For a floral designer, Australia’s geographic isolation is a complicated legacy. Our native plants, like our fauna, are unique in their often outlandish beauty but, traditionally, arrangements here have tended towards the staid and vasebound, reflecting European cultures that have shaped our identity. Floristry has been largely influenced by old-school British style, with roses, carnations and tulips flown in from Holland.
Only recently have Australian designers come to embrace modernity and sculptural creativity in their arrangements, rediscovering native flora and making connections between installation art and floristry. At The Mayflower restaurant in Sydney’s north, the pink ceiling is adorned with the work of Amy Thai, of Don de L’Amour studio. Here, more than 3,000 blue handcrafted paper butterflies nestle and swoop among clouds of dried hydrangeas. Like many floral artists, Thai gained inspiration from going abroad, moving to Paris for 18 months and training there.
Myra Perez, who opened My Violet in Sydney in 2011, believes that Australia has been hampered by growers’ reluctance to bring less common offerings to market. Their reticence in turn created a generation of clients who were never exposed to avant-garde possibilities. So Perez decided to explore the potential of the unexpected, using fruit and vegetables, and foraging “by the side of the road” for flora: cherry blossom boughs; lichen-covered branches; nubby, berrylike rosehips; wild cosmos; and fragrant mock orange. She also got to know her growers, convincing them that what they’d dismissed as unremarkable — frilly gerberas, passion fruit vines and begonia leaves — might be saleable.

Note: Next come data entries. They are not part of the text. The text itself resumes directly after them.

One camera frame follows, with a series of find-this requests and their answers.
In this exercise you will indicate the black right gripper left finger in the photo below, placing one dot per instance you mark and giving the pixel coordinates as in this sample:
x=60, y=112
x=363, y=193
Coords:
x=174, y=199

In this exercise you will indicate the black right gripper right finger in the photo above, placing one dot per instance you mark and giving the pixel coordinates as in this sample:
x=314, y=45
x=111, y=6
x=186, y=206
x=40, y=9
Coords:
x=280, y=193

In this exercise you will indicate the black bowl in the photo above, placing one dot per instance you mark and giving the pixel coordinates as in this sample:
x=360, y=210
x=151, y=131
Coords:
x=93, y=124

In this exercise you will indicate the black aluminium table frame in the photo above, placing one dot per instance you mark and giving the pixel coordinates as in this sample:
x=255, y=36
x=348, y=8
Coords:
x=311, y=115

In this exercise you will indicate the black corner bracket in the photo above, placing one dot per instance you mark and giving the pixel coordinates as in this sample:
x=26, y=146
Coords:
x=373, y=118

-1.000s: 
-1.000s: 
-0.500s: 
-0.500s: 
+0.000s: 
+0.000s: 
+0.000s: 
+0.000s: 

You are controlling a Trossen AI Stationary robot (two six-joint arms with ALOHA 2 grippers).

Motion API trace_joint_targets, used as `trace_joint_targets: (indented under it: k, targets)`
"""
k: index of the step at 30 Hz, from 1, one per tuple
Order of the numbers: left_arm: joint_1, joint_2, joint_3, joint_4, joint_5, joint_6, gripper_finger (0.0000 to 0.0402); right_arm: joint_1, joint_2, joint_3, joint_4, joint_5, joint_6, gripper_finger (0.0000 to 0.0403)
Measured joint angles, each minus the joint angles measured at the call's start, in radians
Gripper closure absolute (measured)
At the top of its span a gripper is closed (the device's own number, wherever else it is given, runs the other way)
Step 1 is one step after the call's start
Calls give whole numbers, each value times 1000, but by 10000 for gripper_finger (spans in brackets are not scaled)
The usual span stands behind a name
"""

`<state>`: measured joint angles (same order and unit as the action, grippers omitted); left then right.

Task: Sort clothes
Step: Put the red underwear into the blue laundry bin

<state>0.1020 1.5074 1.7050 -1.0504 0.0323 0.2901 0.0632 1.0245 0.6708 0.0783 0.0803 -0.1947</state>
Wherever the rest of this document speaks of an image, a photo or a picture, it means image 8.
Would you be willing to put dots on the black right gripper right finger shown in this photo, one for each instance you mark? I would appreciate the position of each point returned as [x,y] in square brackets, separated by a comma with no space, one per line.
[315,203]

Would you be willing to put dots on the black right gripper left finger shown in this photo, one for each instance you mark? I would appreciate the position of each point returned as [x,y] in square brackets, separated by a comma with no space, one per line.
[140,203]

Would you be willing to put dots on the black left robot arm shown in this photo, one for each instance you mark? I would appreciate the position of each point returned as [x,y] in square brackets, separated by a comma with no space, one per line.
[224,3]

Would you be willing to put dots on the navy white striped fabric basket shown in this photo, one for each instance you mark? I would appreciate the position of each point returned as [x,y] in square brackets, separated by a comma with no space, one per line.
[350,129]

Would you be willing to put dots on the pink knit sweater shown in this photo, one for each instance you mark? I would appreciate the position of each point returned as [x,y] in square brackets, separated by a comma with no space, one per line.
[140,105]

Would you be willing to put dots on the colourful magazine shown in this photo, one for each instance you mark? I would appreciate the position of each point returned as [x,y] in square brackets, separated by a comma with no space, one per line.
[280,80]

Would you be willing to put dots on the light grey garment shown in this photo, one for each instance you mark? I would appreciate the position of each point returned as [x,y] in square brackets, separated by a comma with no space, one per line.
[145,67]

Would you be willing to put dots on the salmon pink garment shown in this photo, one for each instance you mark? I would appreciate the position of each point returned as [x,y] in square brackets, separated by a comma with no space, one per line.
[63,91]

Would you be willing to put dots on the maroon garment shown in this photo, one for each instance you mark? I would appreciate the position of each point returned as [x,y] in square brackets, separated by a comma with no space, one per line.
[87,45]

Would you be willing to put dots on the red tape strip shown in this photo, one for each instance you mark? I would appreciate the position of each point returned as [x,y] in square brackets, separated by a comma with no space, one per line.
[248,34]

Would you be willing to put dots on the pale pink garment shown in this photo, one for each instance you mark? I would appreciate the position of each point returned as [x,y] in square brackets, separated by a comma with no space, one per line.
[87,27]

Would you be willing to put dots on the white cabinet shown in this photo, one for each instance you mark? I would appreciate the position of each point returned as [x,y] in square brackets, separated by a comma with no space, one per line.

Curiously, however, natives remain less valued in Australia than they are abroad, these florists say. Innovative New York City floral artists such as Emily Thompson have long valued Australian plants, including spiky banksia, spidery Grevillea and Sturt’s desert pea, but local designers were raised to regard natives as mundane and overly rustic. These days, they’re giving them another look: Melbourne’s Hattie Molloy often strips local flora of its foliage to make impressionistic, sculptural arrangements that highlight the plants’ otherworldliness, including a cluster of scarlet umbels from the firewheel tree that evoke spirographic renderings, and a spray of golden wattle cascading over tiny pumpkins like a bunch of grapes. “I very much want to transport people, to make it a bit surreal,” she says. “Like, is this even planet Earth?”
Colour is among the defining aspects of floral art, but it is Benjamin Avery’s colourblindness that, paradoxically, makes his work so vibrant and irreverent. His Sydney-based studio, Colourblind, crafts gravity-defying arrangements. In the showroom of a local carpet company, Avery gathered hydrangea and South African phylica into thick, twisted cords that meandered from wall to wall like alien coral. During the Covid-19 restrictions, he crafted a mossy, island-like outcropping for another client, punctuated by volleyball-size globes of alliums, ferns and grasses, which seemed as though it might float away. Before it withered, he disassembled it into 25 bouquets that he sent to people in lockdown, a reminder that floristry at its most sublime is ultimately the art of escape. “No matter if we use natives or exotics or how we entangle them, we want flowers to be transportive,” he says, “creating a fantasy of being somewhere else.